Milenyum Kurtları - Kitap kapağı

Milenyum Kurtları

Sapir Englard

Kızlar

Sienna

Biri insanların içinde, hiçbir şeyi umursamadan sebepsiz yere kendi kendine gülüyorsa bilin ki âşıktır.

Otobüs durağında oturmuş, dalgın bir halde ayaklarını sallayarak beni bekleyen en yakın arkadaşım Emily’e bakınca bunu düşünüyordum. Yüzünde kocaman, şapşal bir gülümseme vardı.

“Em!” diye bağırdım el sallayarak.

Hayal kurmayı bırakıp bana doğru döndü ve ayağa kalktı. Bana gülümsedi fakat bu, farklı türden bir gülümsemeydi. Öncekinden daha sönük, aşina olduğum bir gülümseme.

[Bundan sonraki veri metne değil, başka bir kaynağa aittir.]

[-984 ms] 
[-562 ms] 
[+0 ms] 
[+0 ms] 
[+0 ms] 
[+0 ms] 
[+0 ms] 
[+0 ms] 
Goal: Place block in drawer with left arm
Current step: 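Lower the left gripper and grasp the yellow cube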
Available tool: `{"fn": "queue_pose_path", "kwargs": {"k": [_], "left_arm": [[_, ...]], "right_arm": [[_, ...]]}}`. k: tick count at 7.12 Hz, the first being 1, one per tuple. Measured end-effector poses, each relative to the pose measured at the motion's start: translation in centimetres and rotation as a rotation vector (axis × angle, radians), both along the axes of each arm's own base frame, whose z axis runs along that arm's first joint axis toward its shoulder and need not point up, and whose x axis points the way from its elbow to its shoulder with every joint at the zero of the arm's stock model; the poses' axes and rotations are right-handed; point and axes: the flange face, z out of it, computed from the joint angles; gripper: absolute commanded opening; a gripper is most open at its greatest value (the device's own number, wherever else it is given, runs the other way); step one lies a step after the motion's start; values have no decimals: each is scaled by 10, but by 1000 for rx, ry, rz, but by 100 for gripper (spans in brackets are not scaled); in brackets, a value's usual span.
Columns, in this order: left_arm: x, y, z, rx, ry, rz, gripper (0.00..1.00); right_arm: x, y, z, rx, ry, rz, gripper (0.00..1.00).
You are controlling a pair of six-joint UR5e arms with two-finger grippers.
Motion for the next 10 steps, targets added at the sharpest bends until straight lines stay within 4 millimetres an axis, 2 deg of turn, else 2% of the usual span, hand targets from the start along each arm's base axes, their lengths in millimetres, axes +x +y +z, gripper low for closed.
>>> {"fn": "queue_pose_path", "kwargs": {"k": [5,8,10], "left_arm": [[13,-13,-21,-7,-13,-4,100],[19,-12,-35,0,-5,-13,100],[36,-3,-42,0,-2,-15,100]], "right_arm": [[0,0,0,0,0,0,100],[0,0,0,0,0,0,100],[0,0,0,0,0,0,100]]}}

Kendi başınayken yüzüne yayılan gülümsemenin yanına yaklaşamazdı.

“Selam, Si,” dedi, bana kocaman sarılarak. “Bugünkü planımız ne?”

“Çok görmek istediğim, yeni açılan galeriye gideceğiz, hadi!”

Onu yolda sorguya çekmeye karar verdim. Önce biraz kendine gelsin diye düşündüm. O zamanlar aşk, önceliklerim arasında yer almıyordu.

Daha on beş yaşındaydım. Pus’un başlamasına bir yıl vardı. Hayattaki hiçbir şey canımı sıkamazdı.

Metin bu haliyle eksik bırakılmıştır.